MANILA, Philippines — “A breath of fresh air.”

That was how Sen. Panfilo Lacson described the presence of one of the US Navy's longest-serving active carriers in the contested South China Sea, control of which is at the heart of a maritime dispute between the Philippines and China.

“Not being pro USA and anti-China, the presence of USS Carl Vinson in the West Philippine Sea is a breath of fresh air for those of us, pro Philippines,” Lacson tweeted Friday.

“It is called, balance of power,” he added.

USS Carl Vinson arrived in Manila on Friday for a routine port visit during its Western Pacific deployment.

More than 5,500 sailors from the aircraft carrier and guided-missile destroyer USS Michael Murphy will participate in community service projects while in Manila.

READ: US carrier strike group docks in Manila for port call

Carl Vinson was deployed in the South China Sea amid Beijing's installation of military facilities and capabilities in its artificial islands in the region.

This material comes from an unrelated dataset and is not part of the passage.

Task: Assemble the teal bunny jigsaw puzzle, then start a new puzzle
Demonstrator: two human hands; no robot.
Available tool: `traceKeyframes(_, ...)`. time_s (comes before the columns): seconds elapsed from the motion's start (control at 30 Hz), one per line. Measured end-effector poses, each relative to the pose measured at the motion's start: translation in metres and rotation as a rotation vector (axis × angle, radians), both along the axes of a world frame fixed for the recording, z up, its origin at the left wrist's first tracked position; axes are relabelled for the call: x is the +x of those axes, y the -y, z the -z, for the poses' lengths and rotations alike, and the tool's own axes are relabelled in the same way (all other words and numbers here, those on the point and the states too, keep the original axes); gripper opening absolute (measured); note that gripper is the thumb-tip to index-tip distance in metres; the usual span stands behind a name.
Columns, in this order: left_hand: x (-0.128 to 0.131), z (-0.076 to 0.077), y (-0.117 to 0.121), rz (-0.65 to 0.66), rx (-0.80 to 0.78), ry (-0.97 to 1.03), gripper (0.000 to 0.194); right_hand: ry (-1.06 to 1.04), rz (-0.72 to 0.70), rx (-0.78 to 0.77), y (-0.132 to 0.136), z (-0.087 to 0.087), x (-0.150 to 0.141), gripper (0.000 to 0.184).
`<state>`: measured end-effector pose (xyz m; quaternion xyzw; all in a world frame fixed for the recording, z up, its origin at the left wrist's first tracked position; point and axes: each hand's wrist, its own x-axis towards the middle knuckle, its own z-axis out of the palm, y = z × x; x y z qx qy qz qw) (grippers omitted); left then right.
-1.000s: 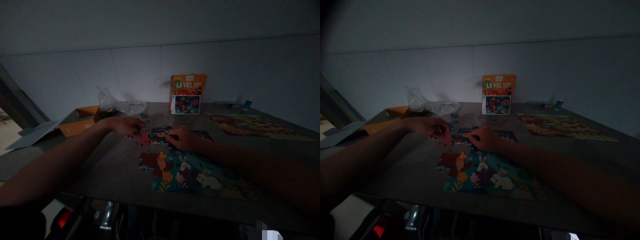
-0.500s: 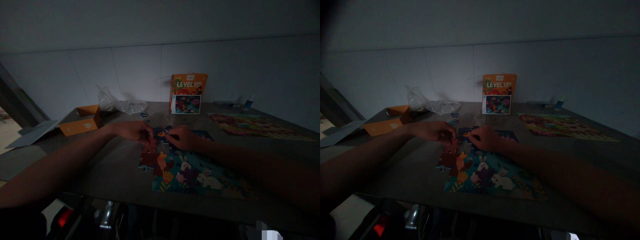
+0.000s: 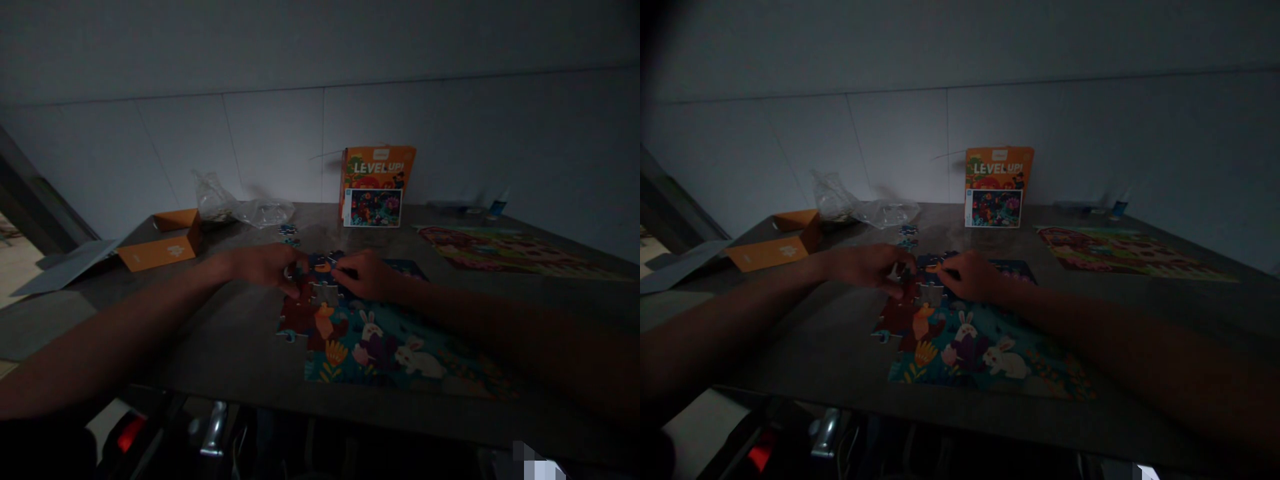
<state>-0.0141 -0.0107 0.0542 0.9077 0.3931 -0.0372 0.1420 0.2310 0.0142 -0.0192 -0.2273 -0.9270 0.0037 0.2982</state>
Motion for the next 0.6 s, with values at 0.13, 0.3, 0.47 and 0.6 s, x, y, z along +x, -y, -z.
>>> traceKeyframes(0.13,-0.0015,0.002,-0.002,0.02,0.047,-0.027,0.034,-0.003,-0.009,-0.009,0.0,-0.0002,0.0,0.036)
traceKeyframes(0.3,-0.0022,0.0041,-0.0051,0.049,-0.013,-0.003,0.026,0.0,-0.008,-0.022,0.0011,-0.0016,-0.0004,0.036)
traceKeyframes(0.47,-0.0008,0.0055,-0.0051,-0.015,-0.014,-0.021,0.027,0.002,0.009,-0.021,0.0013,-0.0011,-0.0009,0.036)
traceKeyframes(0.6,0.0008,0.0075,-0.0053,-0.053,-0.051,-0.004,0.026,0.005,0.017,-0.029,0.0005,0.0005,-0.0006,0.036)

"US presence matters. I think it’s very clear that we are in the South China Sea. We are operating," Rear Admiral John Fuller told reporters aboard Carl Vinson.

Ties between the Philippines and China have significantly improved under President Rodrigo Duterte, who has set aside a ruling from a UN-backed tribunal that invalidated Beijing’s maritime ambitions.

Meanwhile, Washington, Manila’s traditional treaty ally, has been infuriating Beijing for repeatedly sending warships close to Chinese-controlled reefs in recent years.